* YOUR TASK:
In the entries below, find the string "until" and return each line holding it.

Stored data entries
* * * * * * *
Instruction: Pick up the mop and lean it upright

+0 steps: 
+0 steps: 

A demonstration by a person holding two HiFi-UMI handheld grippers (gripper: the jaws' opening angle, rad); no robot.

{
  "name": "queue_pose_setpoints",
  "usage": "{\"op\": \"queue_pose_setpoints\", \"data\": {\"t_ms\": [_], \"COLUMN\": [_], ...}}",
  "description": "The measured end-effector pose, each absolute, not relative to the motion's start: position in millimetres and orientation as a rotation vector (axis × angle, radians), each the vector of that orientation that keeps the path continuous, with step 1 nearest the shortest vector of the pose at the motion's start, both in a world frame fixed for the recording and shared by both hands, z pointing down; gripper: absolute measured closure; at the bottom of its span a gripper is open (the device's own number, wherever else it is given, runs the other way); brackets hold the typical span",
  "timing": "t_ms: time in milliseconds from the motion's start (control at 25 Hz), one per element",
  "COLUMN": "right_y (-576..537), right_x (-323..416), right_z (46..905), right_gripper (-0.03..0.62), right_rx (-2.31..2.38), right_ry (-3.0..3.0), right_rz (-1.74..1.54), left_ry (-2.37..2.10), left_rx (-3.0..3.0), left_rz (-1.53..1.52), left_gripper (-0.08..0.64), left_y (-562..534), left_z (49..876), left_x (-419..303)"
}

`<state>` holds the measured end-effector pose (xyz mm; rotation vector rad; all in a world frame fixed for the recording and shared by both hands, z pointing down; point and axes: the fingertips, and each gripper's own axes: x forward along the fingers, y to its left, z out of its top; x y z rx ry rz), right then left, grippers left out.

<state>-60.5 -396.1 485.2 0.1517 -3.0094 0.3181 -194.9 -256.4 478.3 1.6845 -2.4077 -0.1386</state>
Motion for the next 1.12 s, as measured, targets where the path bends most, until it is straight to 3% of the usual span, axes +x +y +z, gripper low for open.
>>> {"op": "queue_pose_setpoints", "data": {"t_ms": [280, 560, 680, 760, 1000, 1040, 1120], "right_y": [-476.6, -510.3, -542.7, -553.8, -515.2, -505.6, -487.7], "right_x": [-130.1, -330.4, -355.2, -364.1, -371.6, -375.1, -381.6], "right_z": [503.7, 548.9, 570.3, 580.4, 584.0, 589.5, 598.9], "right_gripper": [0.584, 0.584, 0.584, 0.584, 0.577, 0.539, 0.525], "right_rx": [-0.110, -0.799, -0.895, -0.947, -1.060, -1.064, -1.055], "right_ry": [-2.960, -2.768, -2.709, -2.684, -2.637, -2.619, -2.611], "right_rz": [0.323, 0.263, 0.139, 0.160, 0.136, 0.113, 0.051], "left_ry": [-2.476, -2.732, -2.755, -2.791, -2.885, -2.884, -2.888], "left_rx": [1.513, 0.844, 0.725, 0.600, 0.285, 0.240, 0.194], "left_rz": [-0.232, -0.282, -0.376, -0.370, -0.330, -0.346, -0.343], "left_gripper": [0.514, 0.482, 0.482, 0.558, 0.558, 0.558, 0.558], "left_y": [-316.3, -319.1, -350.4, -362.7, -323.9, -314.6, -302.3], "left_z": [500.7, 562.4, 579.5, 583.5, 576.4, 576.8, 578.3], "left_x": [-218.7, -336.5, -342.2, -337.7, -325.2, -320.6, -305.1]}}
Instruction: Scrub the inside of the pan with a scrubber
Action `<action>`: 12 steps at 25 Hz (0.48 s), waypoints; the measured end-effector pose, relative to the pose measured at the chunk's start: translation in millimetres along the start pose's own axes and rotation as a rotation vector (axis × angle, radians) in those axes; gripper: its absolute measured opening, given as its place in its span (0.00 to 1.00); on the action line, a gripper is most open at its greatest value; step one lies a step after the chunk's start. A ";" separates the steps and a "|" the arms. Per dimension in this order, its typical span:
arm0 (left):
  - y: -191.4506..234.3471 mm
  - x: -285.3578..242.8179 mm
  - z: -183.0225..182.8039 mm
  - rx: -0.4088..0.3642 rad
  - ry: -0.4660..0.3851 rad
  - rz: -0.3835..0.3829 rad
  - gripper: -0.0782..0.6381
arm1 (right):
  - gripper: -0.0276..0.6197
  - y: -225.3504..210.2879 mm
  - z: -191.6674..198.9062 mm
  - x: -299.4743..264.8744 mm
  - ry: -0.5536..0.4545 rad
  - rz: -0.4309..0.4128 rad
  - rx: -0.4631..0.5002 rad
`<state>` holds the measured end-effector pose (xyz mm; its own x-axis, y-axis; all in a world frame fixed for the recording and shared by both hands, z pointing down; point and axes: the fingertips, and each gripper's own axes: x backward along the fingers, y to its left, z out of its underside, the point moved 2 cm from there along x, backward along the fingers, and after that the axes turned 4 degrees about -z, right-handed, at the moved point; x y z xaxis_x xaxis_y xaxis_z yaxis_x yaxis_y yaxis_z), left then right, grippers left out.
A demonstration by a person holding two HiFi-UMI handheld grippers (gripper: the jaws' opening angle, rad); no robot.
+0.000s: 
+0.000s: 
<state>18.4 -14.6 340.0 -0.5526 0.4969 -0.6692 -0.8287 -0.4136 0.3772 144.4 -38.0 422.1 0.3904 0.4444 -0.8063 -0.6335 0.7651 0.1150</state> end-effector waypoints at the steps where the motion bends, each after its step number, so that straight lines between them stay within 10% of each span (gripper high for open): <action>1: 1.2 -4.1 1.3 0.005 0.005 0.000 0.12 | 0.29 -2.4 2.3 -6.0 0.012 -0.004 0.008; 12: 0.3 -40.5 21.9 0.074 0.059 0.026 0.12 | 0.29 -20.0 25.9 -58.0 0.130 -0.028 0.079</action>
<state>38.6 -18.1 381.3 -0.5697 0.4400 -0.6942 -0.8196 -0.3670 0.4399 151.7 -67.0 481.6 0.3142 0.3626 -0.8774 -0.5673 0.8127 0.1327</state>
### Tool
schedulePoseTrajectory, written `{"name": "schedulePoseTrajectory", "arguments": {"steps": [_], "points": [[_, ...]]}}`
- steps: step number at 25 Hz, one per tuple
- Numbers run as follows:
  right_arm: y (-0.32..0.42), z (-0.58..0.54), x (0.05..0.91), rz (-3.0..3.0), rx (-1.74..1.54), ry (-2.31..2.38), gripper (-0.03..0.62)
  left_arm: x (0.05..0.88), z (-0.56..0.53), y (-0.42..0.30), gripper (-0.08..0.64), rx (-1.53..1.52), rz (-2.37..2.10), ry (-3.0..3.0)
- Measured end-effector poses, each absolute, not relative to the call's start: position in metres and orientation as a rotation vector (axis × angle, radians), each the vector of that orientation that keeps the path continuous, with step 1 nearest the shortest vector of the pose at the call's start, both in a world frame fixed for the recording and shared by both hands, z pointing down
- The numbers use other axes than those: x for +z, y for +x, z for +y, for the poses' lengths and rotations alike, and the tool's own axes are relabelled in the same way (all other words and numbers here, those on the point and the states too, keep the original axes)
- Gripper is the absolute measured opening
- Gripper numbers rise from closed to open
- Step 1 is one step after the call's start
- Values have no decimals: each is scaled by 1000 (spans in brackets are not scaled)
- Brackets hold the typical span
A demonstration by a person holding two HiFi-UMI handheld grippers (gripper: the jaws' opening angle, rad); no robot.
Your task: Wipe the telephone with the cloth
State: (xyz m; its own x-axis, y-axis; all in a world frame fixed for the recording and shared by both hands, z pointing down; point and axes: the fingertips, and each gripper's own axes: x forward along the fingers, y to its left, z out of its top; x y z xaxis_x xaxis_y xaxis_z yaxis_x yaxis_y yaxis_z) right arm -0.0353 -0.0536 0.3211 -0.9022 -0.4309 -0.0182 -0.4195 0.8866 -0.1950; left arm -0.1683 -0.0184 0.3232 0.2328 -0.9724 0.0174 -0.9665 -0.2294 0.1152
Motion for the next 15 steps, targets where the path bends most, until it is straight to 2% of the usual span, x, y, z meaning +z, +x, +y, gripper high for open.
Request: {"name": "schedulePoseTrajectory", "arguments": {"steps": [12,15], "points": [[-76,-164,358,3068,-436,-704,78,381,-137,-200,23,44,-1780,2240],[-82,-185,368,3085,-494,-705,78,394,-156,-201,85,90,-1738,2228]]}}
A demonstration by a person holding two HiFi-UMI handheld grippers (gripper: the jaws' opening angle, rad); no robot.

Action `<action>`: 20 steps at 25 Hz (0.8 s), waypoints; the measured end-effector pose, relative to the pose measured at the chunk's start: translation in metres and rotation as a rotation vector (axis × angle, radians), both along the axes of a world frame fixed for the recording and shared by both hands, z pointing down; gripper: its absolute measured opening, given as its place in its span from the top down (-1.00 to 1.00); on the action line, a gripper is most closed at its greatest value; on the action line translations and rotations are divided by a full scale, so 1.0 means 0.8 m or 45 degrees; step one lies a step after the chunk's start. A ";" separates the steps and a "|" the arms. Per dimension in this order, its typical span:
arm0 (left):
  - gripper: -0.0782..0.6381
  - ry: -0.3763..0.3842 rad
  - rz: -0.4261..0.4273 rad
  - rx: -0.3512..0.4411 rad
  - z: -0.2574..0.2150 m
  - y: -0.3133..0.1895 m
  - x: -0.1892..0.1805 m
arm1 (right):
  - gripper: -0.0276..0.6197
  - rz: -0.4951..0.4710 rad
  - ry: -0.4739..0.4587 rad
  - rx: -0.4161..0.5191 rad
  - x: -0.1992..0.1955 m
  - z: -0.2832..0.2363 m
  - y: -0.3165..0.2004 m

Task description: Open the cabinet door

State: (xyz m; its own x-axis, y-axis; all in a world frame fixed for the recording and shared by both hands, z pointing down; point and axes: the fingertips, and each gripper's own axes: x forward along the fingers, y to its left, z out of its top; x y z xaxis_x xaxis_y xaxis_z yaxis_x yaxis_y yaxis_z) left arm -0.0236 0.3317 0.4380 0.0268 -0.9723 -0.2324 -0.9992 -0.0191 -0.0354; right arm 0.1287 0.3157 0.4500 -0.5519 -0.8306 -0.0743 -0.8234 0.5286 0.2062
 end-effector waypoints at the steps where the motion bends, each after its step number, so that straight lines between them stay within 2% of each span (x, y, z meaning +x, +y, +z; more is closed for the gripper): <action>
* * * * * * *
* ANSWER SPACE:
Motion for the next 1.12 s, as measured, targets where the path bends most, until it is straight to 3% of the usual span, axes +x +y +z, gripper low for open.
Motion for the next 15 steps, targets where the path bends most, until it is straight to 2% of the usual span, x, y, z meaning +z, +x, +y, gripper high for open.

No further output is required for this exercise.